### Task prompt
Go through the entries below. Copy each line in which "floor" appears.

Exercise input Start Marker

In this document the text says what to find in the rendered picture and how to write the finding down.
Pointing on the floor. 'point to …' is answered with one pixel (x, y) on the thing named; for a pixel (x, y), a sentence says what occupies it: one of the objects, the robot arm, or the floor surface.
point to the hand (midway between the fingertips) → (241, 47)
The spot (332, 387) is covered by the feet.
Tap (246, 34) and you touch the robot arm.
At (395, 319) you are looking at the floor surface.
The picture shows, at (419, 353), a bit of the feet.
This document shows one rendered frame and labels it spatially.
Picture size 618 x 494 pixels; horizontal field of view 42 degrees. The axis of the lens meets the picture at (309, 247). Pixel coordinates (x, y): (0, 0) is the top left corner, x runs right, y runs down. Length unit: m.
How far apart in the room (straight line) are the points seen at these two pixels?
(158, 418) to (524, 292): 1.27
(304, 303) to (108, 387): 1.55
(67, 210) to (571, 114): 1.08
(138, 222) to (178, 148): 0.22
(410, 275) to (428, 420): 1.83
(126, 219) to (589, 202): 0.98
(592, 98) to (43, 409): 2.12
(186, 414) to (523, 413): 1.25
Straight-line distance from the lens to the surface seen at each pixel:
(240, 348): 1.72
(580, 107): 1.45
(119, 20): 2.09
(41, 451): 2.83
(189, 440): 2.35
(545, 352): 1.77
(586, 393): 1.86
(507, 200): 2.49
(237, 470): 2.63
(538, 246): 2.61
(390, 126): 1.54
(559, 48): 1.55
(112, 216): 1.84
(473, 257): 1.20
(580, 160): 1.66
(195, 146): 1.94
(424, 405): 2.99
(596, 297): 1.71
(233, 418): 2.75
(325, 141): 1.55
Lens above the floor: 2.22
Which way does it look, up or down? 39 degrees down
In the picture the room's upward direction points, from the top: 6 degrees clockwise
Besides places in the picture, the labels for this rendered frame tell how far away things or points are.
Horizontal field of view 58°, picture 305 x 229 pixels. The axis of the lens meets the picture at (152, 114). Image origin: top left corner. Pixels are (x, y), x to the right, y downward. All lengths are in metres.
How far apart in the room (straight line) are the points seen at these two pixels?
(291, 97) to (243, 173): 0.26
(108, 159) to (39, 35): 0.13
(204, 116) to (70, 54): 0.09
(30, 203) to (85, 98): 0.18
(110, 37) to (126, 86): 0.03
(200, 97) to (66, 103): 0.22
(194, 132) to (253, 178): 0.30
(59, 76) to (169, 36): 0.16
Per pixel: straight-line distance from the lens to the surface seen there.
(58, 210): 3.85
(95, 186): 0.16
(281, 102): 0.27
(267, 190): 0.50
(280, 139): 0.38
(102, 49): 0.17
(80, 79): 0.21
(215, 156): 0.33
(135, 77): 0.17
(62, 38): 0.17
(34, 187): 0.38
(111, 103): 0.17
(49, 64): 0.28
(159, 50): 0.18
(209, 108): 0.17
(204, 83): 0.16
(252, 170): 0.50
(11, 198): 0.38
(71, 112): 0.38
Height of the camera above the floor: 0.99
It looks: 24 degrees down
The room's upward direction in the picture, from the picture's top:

Exercise input End Marker

### Response to the task
Pointing on the floor. 'point to …' is answered with one pixel (x, y) on the thing named; for a pixel (x, y), a sentence says what occupies it: one of the objects, the robot arm, or the floor surface.
At (395, 319) you are looking at the floor surface.
Lens above the floor: 2.22
Height of the camera above the floor: 0.99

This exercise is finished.